By Richard Craig
There’s nothing worse than an inappropriate gift exchange. You know, the one where you give a big expensive gift only to be given something unwanted, unexpected, or undeserving. Even in a marriage, gift giving is difficult. Case in point: After dating a woman for a year, I married her on a crisp November day – one month before Christmas. So excited I was to please her, I bought her an expensive painting and had it custom framed. Over Christmas breakfast, she unwrapped it before me. Her mouth dropped, she was speechless, and she loved the painting. Then, in return, my new wife gave me an unwrapped paperback book that had nothing to do with my interests.
The problem isn’t the unbalance of financial investment so much as it is an awkward situation for both the giver and the recipient. If you have ever been caught in this situation, you surely do not want it to happen again.
So I started to ask around, “What is the best gift? What are the Christmas gift giving rules singles should, but don’t, know?” And, here goes the general consensus:
Lesson # 1: Don’t Overreach
Buy a nice gift that does not make the recipient uncomfortable if they didn’t splurge. For example, the universal suggestion is a gift that requires more time together. As the editor of this publication says, ”Experiences are more valuable than any trinket. You can lose everything to one life disaster or another, but you never lose experience.”

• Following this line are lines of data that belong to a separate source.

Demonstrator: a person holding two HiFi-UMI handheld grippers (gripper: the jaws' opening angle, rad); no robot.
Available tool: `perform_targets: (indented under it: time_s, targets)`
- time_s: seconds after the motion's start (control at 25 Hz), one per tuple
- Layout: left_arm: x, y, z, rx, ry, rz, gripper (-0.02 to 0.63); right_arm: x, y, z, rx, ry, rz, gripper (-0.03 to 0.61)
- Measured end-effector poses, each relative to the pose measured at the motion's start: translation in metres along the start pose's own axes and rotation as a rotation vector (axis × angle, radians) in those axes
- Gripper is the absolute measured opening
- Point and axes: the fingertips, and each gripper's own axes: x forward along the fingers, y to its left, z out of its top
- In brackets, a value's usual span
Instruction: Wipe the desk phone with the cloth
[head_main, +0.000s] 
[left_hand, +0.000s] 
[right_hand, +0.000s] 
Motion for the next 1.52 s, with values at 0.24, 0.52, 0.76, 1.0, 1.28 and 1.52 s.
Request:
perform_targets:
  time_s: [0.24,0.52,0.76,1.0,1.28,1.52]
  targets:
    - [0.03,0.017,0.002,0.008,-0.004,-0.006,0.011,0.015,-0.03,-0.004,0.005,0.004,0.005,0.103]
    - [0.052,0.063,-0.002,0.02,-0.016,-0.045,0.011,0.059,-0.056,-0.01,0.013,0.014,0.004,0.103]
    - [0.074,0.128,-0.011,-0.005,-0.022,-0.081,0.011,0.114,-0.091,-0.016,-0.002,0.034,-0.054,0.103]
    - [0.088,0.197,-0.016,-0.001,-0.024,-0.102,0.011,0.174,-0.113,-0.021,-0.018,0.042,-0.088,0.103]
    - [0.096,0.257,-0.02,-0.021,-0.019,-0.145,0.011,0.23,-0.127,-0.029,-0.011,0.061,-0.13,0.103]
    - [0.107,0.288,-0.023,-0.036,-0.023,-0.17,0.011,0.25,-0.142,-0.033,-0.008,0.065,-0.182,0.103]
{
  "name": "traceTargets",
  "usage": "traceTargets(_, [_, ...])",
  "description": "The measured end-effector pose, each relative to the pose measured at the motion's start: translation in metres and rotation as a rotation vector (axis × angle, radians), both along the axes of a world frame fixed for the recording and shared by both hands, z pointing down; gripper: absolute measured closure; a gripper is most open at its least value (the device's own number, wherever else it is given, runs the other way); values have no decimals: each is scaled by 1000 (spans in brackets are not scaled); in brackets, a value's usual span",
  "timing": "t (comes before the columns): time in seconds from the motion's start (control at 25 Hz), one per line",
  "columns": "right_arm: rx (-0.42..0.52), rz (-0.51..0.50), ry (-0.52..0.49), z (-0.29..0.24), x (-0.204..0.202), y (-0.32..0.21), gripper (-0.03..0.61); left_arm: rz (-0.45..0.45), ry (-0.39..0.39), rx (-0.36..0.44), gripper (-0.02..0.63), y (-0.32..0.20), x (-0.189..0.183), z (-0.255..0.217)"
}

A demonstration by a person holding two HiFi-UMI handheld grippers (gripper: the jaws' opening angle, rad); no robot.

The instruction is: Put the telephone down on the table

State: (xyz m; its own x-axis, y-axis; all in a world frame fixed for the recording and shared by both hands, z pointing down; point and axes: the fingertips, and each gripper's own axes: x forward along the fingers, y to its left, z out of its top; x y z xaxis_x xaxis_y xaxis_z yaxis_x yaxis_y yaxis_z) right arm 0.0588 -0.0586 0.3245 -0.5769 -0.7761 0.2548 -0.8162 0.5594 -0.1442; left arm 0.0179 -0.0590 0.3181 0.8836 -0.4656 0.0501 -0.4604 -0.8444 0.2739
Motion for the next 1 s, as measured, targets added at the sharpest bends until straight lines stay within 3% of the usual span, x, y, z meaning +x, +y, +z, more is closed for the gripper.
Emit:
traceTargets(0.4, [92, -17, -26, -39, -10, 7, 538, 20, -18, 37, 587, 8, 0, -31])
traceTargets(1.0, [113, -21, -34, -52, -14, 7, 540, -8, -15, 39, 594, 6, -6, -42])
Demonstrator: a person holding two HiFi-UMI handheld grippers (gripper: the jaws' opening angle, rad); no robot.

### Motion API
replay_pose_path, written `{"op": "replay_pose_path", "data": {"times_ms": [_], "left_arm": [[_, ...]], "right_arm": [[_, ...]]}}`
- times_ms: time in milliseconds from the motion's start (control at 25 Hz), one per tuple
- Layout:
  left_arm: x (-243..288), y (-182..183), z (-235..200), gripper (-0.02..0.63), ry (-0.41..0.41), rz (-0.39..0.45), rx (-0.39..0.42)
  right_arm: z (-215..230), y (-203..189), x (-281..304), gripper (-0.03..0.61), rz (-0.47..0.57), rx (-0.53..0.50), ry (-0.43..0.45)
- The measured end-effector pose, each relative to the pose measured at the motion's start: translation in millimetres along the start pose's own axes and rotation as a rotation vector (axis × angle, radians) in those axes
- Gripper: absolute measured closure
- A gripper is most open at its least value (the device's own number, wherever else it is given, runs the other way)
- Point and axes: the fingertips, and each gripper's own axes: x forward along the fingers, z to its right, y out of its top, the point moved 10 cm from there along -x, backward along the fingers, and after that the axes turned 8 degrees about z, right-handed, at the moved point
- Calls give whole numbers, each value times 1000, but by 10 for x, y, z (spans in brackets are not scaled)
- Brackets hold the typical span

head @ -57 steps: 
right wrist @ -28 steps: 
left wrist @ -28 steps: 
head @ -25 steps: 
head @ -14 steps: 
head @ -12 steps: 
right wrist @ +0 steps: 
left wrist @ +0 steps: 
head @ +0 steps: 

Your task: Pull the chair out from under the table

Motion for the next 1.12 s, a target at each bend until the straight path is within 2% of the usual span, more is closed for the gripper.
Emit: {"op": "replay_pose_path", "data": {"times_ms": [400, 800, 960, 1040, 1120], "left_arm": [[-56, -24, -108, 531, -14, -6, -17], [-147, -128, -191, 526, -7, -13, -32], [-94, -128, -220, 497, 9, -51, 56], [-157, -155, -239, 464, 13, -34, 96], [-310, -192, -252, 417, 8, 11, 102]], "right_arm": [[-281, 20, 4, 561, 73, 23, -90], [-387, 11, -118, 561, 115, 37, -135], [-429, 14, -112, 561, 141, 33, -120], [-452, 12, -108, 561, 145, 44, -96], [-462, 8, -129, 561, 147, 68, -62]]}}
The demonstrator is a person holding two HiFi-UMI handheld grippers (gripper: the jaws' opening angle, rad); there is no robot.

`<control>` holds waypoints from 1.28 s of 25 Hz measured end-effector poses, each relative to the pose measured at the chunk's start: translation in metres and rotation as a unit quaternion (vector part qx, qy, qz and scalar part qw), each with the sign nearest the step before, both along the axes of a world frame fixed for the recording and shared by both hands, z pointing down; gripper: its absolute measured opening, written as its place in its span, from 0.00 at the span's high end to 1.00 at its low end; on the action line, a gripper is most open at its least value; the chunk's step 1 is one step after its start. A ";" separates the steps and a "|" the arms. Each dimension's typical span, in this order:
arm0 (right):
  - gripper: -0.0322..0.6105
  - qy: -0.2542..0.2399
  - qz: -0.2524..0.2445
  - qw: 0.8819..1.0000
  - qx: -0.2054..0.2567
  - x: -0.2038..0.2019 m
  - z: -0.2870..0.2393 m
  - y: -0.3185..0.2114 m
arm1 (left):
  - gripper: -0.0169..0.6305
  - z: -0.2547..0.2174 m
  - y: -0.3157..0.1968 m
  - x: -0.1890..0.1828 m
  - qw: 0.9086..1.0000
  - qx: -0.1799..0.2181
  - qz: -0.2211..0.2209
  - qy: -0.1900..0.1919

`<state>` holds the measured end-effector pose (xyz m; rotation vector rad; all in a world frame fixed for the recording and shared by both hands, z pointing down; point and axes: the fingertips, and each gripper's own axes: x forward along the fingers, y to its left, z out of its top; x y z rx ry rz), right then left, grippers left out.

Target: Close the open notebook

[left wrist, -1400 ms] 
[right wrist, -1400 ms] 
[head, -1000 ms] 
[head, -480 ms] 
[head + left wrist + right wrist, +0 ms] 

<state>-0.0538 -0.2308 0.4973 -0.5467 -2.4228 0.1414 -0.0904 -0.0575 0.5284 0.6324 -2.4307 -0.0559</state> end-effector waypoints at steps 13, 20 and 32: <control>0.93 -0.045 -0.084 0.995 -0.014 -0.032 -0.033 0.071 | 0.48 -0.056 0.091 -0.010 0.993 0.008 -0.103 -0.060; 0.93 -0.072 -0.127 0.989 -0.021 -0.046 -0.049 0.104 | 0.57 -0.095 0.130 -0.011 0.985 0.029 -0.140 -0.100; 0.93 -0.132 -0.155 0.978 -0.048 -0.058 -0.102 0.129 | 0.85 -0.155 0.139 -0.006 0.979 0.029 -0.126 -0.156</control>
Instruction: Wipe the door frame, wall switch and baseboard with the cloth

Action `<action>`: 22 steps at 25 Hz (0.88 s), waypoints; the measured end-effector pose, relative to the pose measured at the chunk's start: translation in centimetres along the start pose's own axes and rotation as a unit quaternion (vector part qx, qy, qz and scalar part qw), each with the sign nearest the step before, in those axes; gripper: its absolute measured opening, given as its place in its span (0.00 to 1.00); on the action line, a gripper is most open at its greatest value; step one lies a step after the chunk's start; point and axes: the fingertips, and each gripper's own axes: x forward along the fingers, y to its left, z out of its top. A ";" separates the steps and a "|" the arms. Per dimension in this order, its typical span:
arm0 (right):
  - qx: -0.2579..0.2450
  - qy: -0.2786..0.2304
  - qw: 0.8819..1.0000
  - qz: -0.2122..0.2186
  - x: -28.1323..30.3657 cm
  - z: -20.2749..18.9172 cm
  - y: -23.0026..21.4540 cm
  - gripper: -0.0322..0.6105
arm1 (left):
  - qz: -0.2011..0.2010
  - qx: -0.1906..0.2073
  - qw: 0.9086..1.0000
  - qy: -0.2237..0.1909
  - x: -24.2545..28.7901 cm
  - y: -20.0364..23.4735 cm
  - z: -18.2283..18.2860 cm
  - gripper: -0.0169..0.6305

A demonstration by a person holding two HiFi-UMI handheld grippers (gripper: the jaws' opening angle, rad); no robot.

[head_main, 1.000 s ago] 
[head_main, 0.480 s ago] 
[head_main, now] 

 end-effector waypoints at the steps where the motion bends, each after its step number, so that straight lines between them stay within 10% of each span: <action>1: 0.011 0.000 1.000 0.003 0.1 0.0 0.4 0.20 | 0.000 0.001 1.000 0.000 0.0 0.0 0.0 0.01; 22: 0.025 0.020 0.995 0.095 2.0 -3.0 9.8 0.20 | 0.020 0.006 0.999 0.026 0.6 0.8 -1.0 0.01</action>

- A weekend to Napa. Get the B&B brochure and make it sing with goodies like lingerie, a warm scarf, and sex toys.
- Rent a boat from Newport Beach or Dana Point for the day. Arrange a dinner on board with a small crew.
- Pacific Edge Hotel for the weekend. Add drinks at the Deck and in-room massage services.
-A joint shopping trip to X & Oh on PCH in Laguna Beach to buy some entertainment.
Lesson # 2: Set Expectations
As difficult as this may be, talk about expectations for Christmas gifts. There is nothing wrong with asking someone what they want for Christmas, or what budget they would like to set for gifts. Sometimes when there is a great disparity in income, one or both parties may feel uncomfortable about the budget. Talking about it beforehand will prevent most gift giving disasters.
Lesson # 3: Don’t Shop at the Last Minute
Avert the stress of gift giving by planning early, which includes incorporating Lesson # 1 and # 2.
Gift Suggestions for Dating Singles:
Do not buy him a shirt, tie, or belt. If you want to buy him clothes, get him a scarf and a gift certificate to your favorite store. If he is into sports, buy him a sport shirt (that you can live with) from his favorite teams’ online apparel store.
A weird accessory to his car, an exquisite key chain, or money clip. Avoid jewelry. Men are like women: Unless you know exactly what to get and they approve…
Here is a good one: A sexy piece of lingerie for you. Include a candle and a card inviting him to dinner. This was every guys’ first choice.
All women said, “Don’t buy me clothes,” but we do it anyway. If you ignore my advise, include the gift receipt. Over 50% of the time clothes are returned or exchanged. Women always say, “Buy what you like.” In that case, it would be a cellophane dress, so unless you want to walk around looking like a hooker, forget telling him to buy what he likes.
Lingerie: Always, always, always go classy not cheap. Buy the most expensive. If you venture here, you are in dangerous territory so do not screw up. And, whatever you do, figure the size out before you go shopping. Women hate to return lingerie saying it was too small. Listen to the sales associates, not your buddies: Red crotch-less is not always a hit.
Jewelry: The same rule as lingerie – do not go cheap. Funky is always good, and women always have room for more jewelry, but funky as the main gift does not work. Look at her jewelry. Some women do not like pendants (or drops), others adore pearls, and some women do not even like jewelry. The best option is to shop with a non-chain jeweler who creates his own designs.
The best gift is a long letter reminding your lover how you met, and how you felt when you were first together. A note from your heart will be remembered as the best gift. Even today, with my divorce far behind, I find the occasional note from my ex, and it still touches my heart.